A conquistare le prime pagine dei giornali sono spesso le aziende più strutturate, quelle che contano un numero importante di dipendenti e sedi dislocate in tutto il mondo. Ma l’ossatura del nostro sistema imprenditoriale è costituito dalle aziende familiari di piccole e medie dimensioni di cui la sesta edizione dell’Osservatorio Aub – promosso da Aidaf (Associazione italiana delle aziende familiari), Unicredit, Cattedra Aidaf-Ey e dalla Camera di Commercio di Milano – ci ha fornito una panoramica dettagliata.
L’indagine è stata condotta su un campione di 4.100 aziende con ricavi pari o superiori ai 50 milioni di euro svelando che, dal 2007 a oggi, il 40% di esse è cambiato. Ovvero molte sono uscite dal mercato per essere sostituite da nuove realtà, mantenendo però pressoché invariato il numero finale.
Ma l’aspetto sicuramente più interessante dello studio promosso dall’Aidaf è quello che mette in luce la stoica resistenza delle aziende familiari agli urti della crisi. Dopo il periodo nero iniziale del 2008/2009, infatti, le imprese guidate da nuclei familiari sono riuscite (dal 2009 al 2013) a invertire la tendenza, facendo crescere di 10 punti in più il loro fatturato rispetto alle aziende non familiari.
A rendere la vita difficile sono, invece, i debiti. Stando ai dati raccolti dall’Osservatorio, la capacità delle aziende familiari di ripagare il debito rimane bassa e fa registrare un 6,1 (misurato dal rapporto Pfn/Ebitda) significativamente superiore rispetto al 4,8 delle imprese non familiari. E c’è da sottolineare che queste aziende tradiscono solitamente una scarsa propensione al ricambio generazionale: incrociando i dati dell’Osservatorio con quelli dell’Istat, emerge, infatti, con chiarezza che i cambi al vertice sono quantomai limitati, con il risultato che un quinto delle aziende scrutate è guidata da un leader che ha già spento le 70 candeline.

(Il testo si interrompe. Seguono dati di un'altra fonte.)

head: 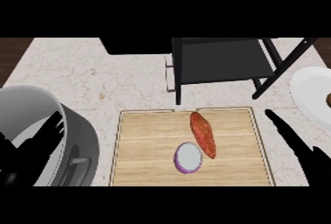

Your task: Pick the can from the tray and place it in the tiered shelf

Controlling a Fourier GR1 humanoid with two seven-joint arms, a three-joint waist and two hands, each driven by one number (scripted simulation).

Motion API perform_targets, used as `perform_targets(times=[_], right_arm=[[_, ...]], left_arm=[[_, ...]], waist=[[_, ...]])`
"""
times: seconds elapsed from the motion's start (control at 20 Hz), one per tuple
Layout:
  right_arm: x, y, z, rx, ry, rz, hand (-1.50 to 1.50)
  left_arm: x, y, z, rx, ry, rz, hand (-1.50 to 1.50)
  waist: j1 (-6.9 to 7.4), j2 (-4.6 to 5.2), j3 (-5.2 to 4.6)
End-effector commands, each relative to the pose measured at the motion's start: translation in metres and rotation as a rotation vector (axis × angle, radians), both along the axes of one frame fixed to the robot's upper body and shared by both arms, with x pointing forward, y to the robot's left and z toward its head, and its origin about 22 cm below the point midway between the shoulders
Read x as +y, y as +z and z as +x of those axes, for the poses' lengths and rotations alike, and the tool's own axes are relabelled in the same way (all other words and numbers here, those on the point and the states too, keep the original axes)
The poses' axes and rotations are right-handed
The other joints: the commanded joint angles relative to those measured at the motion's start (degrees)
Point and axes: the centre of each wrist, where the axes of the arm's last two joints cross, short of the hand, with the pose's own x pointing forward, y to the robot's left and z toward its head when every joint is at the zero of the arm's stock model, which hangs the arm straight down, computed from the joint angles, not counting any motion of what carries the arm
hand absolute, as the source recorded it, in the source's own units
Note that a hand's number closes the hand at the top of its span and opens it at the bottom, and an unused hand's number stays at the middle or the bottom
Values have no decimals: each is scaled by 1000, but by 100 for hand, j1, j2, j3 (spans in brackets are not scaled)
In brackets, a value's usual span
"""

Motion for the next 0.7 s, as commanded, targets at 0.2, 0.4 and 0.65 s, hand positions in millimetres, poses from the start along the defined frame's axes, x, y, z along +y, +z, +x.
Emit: perform_targets(times=[0.2, 0.4, 0.65], right_arm=[[38, -10, 12, 126, 2, -102, -150], [41, -28, 17, 182, -13, -155, -150], [56, -38, 21, 180, -41, -178, -150]], left_arm=[[-13, -24, 15, 26, 12, 38, 0], [-13, -18, -4, 42, -5, 27, 0], [-10, -9, -8, 48, -2, 39, 0]], waist=[[-62, 101, -222], [-71, 93, -227], [-129, 77, -222]])
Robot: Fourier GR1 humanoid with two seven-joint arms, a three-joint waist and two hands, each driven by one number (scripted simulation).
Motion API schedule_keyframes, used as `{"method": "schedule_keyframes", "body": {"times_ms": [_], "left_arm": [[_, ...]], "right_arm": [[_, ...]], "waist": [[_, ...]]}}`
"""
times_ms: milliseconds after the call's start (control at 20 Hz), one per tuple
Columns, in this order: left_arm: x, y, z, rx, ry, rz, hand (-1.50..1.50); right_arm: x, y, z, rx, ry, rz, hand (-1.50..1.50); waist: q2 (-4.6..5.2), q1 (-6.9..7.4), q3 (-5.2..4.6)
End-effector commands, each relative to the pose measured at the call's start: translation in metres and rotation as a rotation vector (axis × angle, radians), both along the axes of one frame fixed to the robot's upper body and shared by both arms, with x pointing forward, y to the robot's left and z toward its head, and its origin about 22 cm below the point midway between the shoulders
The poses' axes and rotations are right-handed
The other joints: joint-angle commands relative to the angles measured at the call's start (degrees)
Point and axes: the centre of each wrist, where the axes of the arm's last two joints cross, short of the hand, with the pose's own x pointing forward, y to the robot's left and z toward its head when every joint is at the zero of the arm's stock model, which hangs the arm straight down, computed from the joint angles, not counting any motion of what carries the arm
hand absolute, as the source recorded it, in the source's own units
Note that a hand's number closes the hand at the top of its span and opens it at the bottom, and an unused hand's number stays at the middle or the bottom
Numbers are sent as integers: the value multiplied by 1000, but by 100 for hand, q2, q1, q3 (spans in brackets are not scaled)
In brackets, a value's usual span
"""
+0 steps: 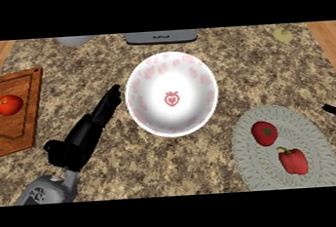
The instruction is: Pick the bell pepper from the placemat and place it in the bowl
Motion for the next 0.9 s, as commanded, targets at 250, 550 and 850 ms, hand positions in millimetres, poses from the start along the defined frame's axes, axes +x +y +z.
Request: {"method": "schedule_keyframes", "body": {"times_ms": [250,550,850], "left_arm": [[-8,3,-1,-5,8,13,0],[7,-4,3,-4,9,11,0],[-7,0,-18,-23,-5,0,0]], "right_arm": [[12,47,57,-114,341,66,-150],[22,74,49,-136,377,37,-150],[6,85,23,-130,338,34,-150]], "waist": [[-16,-42,20],[-6,-54,27],[-10,-75,29]]}}
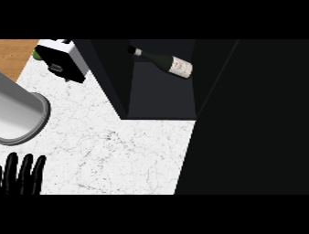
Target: Pick up the wine, place it into the cabinet and close the cabinet
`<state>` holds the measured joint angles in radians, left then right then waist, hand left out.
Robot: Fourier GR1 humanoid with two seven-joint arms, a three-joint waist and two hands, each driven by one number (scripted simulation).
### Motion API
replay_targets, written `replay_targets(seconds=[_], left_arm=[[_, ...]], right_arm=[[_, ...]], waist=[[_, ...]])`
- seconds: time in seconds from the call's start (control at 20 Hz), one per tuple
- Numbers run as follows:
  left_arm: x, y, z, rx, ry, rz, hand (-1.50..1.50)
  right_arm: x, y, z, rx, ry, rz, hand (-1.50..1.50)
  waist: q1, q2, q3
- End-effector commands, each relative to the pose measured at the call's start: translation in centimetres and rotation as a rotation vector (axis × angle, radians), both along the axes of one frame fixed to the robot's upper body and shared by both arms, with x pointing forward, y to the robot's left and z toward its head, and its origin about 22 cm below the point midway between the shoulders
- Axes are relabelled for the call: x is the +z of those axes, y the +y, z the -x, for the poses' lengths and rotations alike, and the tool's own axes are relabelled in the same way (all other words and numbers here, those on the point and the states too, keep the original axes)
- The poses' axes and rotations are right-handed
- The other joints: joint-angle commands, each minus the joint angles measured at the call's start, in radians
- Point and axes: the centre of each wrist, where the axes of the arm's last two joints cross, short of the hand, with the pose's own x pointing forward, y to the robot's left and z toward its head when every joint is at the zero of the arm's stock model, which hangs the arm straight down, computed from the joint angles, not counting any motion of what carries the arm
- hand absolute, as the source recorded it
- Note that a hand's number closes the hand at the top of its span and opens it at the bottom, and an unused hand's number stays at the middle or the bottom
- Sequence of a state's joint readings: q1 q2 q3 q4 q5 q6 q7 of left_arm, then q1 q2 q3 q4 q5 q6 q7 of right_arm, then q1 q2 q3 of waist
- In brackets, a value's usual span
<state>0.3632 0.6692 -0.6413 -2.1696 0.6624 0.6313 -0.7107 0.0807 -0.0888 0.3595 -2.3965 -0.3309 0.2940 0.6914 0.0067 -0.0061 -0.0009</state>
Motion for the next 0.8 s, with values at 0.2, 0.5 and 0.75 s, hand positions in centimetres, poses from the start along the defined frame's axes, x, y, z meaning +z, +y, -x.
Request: replay_targets(seconds=[0.2,0.5,0.75], left_arm=[[1.1,3.4,-0.5,0.030,0.018,0.015,-1.50],[0.5,7.1,-0.4,0.044,-0.002,-0.037,-1.50],[1.7,8.9,-0.5,0.025,0.014,-0.016,-1.50]], right_arm=[[2.8,1.5,4.8,0.180,-0.082,-0.048,1.50],[2.9,3.8,5.5,0.185,-0.075,-0.081,1.50],[2.1,7.7,5.7,0.177,-0.062,-0.103,1.50]], waist=[[-0.011,0.000,0.000],[-0.009,-0.004,-0.001],[-0.003,-0.007,-0.002]])
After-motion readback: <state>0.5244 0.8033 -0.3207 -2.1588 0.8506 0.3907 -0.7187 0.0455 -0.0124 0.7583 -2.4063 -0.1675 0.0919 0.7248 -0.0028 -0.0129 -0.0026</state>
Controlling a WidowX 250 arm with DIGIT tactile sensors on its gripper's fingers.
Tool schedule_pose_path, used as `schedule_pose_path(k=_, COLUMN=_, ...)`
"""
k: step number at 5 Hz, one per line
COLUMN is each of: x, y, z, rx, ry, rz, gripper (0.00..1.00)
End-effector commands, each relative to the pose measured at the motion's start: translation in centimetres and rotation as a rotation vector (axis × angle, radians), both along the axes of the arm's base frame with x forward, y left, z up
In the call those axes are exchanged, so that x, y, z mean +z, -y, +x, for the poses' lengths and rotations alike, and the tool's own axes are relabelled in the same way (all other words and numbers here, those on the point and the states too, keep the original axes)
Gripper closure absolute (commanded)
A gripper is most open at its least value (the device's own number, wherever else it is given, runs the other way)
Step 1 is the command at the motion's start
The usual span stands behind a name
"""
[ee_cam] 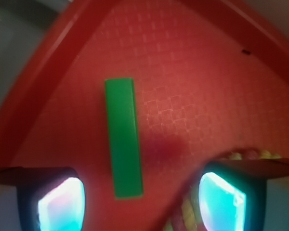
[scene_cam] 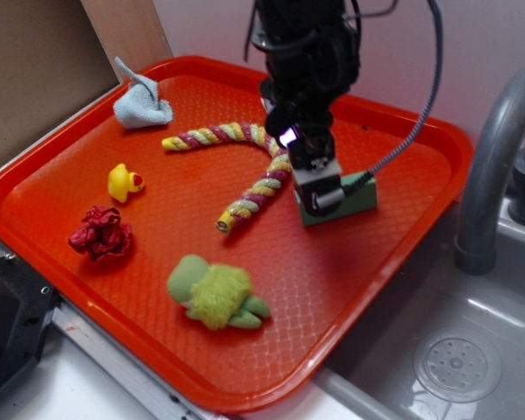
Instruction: Grab the green block.
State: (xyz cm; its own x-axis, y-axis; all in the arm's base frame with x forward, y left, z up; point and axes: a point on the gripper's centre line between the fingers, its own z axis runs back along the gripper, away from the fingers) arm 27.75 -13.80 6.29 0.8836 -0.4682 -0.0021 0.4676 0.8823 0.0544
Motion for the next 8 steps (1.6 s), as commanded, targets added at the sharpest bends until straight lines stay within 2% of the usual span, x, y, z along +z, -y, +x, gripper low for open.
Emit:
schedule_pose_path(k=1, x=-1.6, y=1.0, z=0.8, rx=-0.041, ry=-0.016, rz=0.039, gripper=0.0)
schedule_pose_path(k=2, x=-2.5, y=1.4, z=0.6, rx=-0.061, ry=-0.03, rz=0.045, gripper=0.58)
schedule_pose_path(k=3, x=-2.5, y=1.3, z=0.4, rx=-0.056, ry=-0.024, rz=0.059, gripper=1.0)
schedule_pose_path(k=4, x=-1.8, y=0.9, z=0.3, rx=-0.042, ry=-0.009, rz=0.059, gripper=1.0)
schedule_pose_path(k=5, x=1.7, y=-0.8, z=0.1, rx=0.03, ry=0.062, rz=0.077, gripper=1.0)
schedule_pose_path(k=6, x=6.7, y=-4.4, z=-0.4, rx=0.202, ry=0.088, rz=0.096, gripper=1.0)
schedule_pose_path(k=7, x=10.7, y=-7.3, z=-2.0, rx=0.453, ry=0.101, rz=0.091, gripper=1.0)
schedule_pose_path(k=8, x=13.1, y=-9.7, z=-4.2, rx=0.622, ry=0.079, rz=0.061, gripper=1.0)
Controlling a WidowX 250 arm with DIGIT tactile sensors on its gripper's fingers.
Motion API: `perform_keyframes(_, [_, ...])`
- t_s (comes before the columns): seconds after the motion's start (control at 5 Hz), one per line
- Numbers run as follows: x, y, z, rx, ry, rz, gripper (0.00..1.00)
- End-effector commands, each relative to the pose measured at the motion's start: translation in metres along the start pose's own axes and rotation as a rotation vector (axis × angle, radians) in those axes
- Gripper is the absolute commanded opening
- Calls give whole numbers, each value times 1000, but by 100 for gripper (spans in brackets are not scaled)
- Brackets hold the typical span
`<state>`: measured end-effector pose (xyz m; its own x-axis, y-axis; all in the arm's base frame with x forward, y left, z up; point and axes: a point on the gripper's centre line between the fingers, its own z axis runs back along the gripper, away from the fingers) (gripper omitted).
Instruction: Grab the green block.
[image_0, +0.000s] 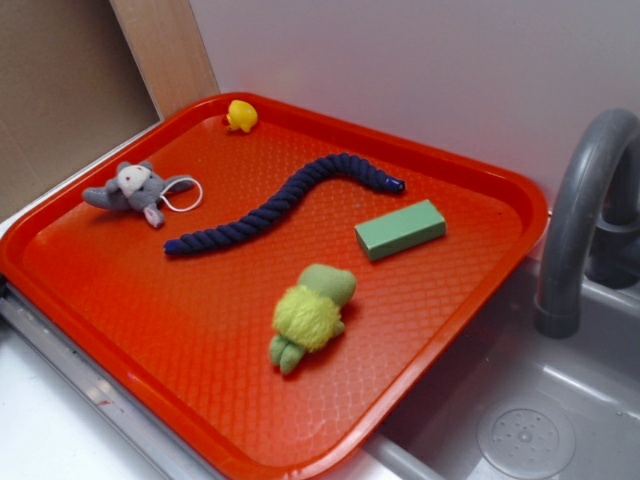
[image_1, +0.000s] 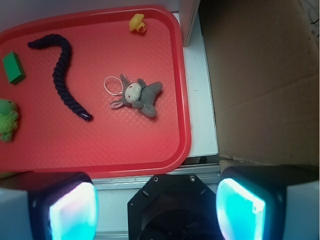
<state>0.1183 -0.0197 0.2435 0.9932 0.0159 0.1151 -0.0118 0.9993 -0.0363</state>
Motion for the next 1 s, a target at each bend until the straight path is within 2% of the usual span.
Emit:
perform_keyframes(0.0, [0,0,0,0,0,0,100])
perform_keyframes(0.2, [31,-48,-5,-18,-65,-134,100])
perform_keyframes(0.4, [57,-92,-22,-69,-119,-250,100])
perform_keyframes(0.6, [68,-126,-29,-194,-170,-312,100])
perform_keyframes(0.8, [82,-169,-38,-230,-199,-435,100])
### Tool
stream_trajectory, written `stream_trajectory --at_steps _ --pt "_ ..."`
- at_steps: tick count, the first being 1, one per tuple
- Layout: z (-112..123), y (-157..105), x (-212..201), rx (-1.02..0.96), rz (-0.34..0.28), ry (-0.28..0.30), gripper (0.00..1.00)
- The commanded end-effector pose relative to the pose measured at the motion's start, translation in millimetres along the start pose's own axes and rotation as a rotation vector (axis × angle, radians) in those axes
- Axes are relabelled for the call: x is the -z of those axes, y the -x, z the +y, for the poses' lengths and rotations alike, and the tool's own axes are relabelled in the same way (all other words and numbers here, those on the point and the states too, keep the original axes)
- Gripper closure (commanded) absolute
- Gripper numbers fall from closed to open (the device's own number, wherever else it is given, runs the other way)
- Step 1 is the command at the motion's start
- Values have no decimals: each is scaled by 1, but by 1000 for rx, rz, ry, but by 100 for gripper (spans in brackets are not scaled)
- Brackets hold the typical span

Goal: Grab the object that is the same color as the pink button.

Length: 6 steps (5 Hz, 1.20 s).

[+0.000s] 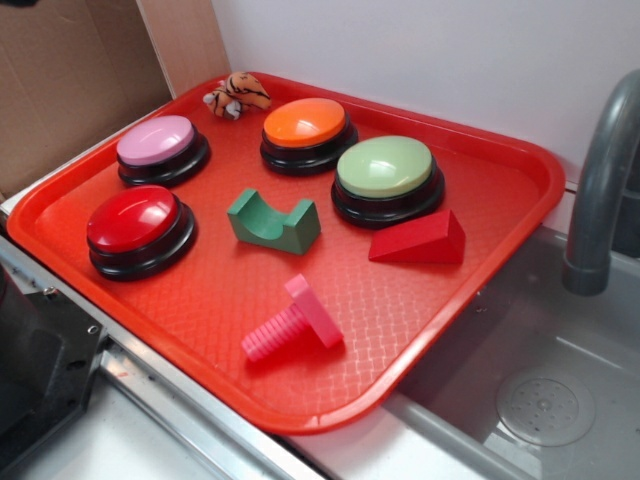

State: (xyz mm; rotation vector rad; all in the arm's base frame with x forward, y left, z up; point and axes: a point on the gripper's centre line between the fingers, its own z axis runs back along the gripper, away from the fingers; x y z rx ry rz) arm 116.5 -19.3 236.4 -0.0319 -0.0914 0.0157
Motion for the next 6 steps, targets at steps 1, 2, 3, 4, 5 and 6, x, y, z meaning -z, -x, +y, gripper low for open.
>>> stream_trajectory --at_steps 1,2,3,4,5,6 --pt "0 0 0 0 0 0 0" --pt "-21 -10 12 252 -44 1 0" --pt "-41 -19 26 501 -32 21 0" --pt "-62 -13 36 751 -57 34 0" --pt "-76 -13 60 1007 -21 8 0" --pt "-86 -19 79 1263 -17 -48 0"
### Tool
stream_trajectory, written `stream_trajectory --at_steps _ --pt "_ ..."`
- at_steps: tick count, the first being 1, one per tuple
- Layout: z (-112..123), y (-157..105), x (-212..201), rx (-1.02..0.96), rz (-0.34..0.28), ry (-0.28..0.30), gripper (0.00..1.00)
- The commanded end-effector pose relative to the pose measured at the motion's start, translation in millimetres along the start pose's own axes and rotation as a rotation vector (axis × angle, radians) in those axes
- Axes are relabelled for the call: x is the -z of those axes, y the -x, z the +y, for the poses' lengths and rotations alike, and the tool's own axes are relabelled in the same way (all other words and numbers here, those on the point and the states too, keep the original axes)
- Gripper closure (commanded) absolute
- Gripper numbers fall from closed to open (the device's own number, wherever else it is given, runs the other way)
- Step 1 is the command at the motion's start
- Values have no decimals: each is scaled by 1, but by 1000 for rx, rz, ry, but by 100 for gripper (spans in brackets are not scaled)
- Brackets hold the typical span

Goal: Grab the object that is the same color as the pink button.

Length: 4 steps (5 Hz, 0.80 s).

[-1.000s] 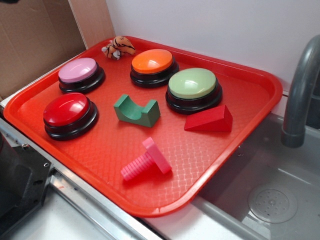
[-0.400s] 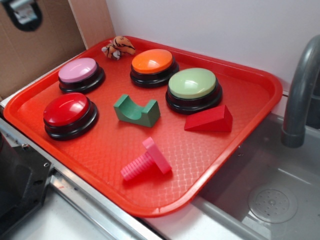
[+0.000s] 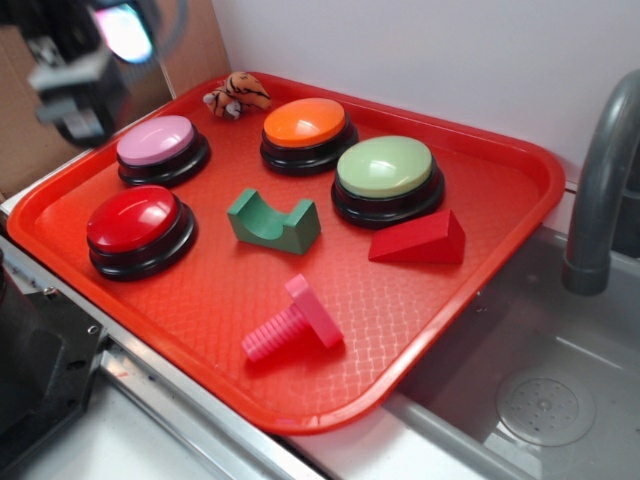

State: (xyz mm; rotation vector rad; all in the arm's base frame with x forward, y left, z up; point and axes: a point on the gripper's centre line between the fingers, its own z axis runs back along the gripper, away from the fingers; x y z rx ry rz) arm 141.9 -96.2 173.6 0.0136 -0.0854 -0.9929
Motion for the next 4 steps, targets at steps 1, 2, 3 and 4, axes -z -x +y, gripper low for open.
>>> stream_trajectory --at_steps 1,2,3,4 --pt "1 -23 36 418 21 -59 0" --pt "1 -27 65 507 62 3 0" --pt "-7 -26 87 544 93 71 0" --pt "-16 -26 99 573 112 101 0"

Ancora: l’assetto familiare strutturato può rappresentare un freno alla crescita. L’indagine dell’Aidaf ha, infatti, documentato che le aziende che contano un numero più basso di membri della famiglia proprietaria nei Consigli di amministrazione sono quelle che effettuano più acquisizioni e che vantano i tassi di crescita migliori. E quelle che propendono di più a internazionalizzare, ovvero a vincere i confini italiani per portare la loro attività anche all’estero. Rilevamenti, questi, in linea con la tradizionale immagine conservatrice della famiglia italiana che fatica a benedire cambiamenti, specialmente in periodi di grande incertezza come questi.
Il confronto con i principali Paesi europei conferma, poi, la “specificità” italiana delle aziende familiari: se nel nostro Paese rappresentano il 40,7% del totale, in Germania sono il 36,7% e in Francia il 36%. Ancora: l’Italia è il Paese con la maggiore incidenza di leader familiari (51,3% rispetto al 33% di Francia e Germania) e, insieme alla Spagna, lo Stato europeo che detiene il primato per numero di consiglieri familiari (1 su 3 contro la media di 1 su 7).